Con el inicio de siglo, y tras su andadura con Whiskeytown, Ryan Adams se imponía como el nuevo niño bonito dentro de esa parcela destinada a acoger alt-country, americana y rock clásico. Un estatus finalmente vilipendiado por adicciones, un carácter ególatra y complicado, y las consabidas acusaciones de conducta inadecuada, además de por unas obras que, después de tocar techo, parecieron quedar reducidas a una discografía tan extensa como meramente aceptable. La excusa de esta gira peninsular que ha tenido paradas en Barcelona, A Coruña y Madrid era, precisamente, recuperar el debut en solitario del de Jacksonville, aquel “Heartbreaker” (Universal, 00) con el que saltaron todas las alarmas en torno a un músico superdotado dentro de sus coordenadas estilísticas. Un cuarto de siglo después, Ryan Adams prometía conciertos en los que recuperar la referencia en formato íntimo. La mecha de la nostalgia (y la esperanza) prendió y el cartel de entradas agotadas quedaba colgado hace tiempo en la plaza de Madrid.
El protagonista de la noche aderezó su entrada luciendo un traje clásico de tres piezas acompañado de bastón que fijaba su imagen, otrora roquera y algo desaliñada, en una mezcla entre psiquiatra de postín, Truman Capote y profesor de la universidad de Oxford. Primera sorpresa y consiguiente baño de masas, tras saludar y pasearse varios minutos por el borde del escenario para recibir la ovación. A partir de entonces comenzaría la odisea de Ryan... y del público que abarrotaba el céntrico Teatro Coliseum. Adams sigue siendo un excéntrico de libro; seguramente también un egocéntrico convencido, además de un tipo peculiar en extremo y de humor cambiante, capaz de manifestarse como borde insoportable y seductor encantador casi en el mismo minuto. Y, por supuesto, es un genio. Compositivo e interpretativo. Todo eso (y bastante más) quedó refrendado a lo largo y ancho de tres horas plagadas de contrastes, idas y venidas del autor, y dualidades evidentes.

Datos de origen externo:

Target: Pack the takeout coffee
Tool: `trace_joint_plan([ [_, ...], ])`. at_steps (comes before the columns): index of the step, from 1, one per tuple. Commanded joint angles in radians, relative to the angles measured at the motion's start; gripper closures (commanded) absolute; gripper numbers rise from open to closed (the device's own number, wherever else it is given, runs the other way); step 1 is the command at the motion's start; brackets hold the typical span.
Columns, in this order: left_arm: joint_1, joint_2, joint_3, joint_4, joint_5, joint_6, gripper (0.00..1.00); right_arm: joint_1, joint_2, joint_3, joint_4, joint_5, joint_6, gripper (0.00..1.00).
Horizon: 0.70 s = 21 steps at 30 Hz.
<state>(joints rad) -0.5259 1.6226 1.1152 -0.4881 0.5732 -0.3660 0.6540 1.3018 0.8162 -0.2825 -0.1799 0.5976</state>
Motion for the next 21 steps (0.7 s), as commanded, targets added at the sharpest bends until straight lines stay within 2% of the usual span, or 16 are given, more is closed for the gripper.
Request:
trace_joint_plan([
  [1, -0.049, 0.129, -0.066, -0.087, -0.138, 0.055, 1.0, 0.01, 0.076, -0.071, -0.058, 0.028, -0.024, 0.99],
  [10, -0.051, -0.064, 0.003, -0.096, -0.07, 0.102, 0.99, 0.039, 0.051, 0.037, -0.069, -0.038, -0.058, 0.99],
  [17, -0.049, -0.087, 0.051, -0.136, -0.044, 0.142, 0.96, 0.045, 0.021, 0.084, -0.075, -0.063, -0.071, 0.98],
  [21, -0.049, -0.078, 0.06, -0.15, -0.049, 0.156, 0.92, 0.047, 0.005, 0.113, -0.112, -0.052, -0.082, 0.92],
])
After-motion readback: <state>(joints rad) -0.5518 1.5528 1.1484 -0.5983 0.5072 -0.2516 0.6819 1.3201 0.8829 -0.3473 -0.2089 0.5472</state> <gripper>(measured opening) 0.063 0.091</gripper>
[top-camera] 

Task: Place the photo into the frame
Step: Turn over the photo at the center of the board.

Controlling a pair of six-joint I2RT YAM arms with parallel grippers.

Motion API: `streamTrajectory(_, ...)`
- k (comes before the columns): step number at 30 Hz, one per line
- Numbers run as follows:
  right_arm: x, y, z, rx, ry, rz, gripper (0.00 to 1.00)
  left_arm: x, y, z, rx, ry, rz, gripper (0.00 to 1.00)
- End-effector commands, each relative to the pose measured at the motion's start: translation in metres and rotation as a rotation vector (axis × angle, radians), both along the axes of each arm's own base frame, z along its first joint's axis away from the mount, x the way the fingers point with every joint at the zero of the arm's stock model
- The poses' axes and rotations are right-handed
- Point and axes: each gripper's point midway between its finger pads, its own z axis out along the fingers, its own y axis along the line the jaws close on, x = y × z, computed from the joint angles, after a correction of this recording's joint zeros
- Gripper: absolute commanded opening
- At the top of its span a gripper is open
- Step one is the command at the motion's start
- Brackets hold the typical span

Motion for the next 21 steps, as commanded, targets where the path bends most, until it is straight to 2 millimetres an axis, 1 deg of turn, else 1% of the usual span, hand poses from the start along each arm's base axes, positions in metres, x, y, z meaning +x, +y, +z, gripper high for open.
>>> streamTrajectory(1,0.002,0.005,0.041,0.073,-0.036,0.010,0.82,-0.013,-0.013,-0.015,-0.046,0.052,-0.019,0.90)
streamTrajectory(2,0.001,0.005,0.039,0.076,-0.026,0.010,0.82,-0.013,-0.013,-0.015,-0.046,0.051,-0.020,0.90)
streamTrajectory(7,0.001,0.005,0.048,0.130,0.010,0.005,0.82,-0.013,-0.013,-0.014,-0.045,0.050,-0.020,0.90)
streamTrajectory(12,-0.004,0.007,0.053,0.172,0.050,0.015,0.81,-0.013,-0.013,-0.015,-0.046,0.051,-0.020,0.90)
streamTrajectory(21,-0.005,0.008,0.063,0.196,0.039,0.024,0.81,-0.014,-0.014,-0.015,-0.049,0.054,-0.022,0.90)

El argumento principal de la primera parte del espectáculo quedó focalizado en la prevista revisión de “Heartbreaker”, con el orden algo modificado con respecto al original y recreaciones impagables de “To Be Young (Is To Be Sad, Is To Be High)”, “My Winding Wheel”, “Amy”, una “Oh My Sweet Carolina” dedicada a su hermano fallecido, “Bartering Lines” o “To Be The One”. Todo entreverado con divagaciones y discursos más o menos (o nada) acertados que cortaban de raíz ritmo y magia, además de elementos externos como la recolocación de los fotógrafos tras los primeros temas, la (esperada) bronca a aquellos que usaban el móvil, o esa pedida de matrimonio que tuvo lugar sobre las tablas. Y sí, entre la bruma, puro sentimiento germinando a borbotones, en una interpretación descarnada y plagada de matices en su propia desnudez, sobre todo a un nivel vocal escalofriante. Porque, en efecto, a pesar de la parafernalia que el músico se empeña en añadir al espectáculo, Adams sigue brillando como ese tesoro que, de tanto en cuanto, emerge al amparo del conjunto de lámparas que dejan el escenario casi en penumbra, aportando el mismo tipo de calidez acogedora y familiar que el espectador busca en sus composiciones.
Lejos de cambiar dinámicas, la segunda parte del espectáculo no hizo sino remarcar las especificades del asunto, con el músico capaz de lo mejor... y de lo no tan bueno. También en ese arte de apropiarse de temas ajenos que con frecuencia domina a la perfección, y que la pasada velada quedó concretada en una magnífica “Not Dark Yet” de Bob Dylan al piano, la apreciable “Shame, Shame, Shame” de Jimmy Reed y una chirriante “I’m Waiting For The Man” de The Velvet Underground, en uno de los escasos momentos eléctricos y distorsionados en los que el vocalista se acompañó de batería y bajista. Por el camino, una casi irreconocible “New York, New York” (de nuevo al piano), o las valiosas “Dear Chicago” y “To Be With You”, además de “When The Stars Go Blue” y una “Come Pick Me Up” como cierre del círculo (y del espectáculo).
Tres horas de manifiesta calma tensa en las que Ryan Adams fue Ryan Adams. Una manifestación de todas sus facetas y personalidades desarrolladas en torno a una especie de (auto)exorcismo perpetrado sin tapujos ante un público que, en un concierto tan errático e imprevisible como el propio autor, no pudo sino escarbar con determinación hasta seleccionar esas gemas que llevarse de recuerdo. El premio a tal empeño, eso sí, fue de tal calibre que casi hizo parecer que todo había merecido la pena.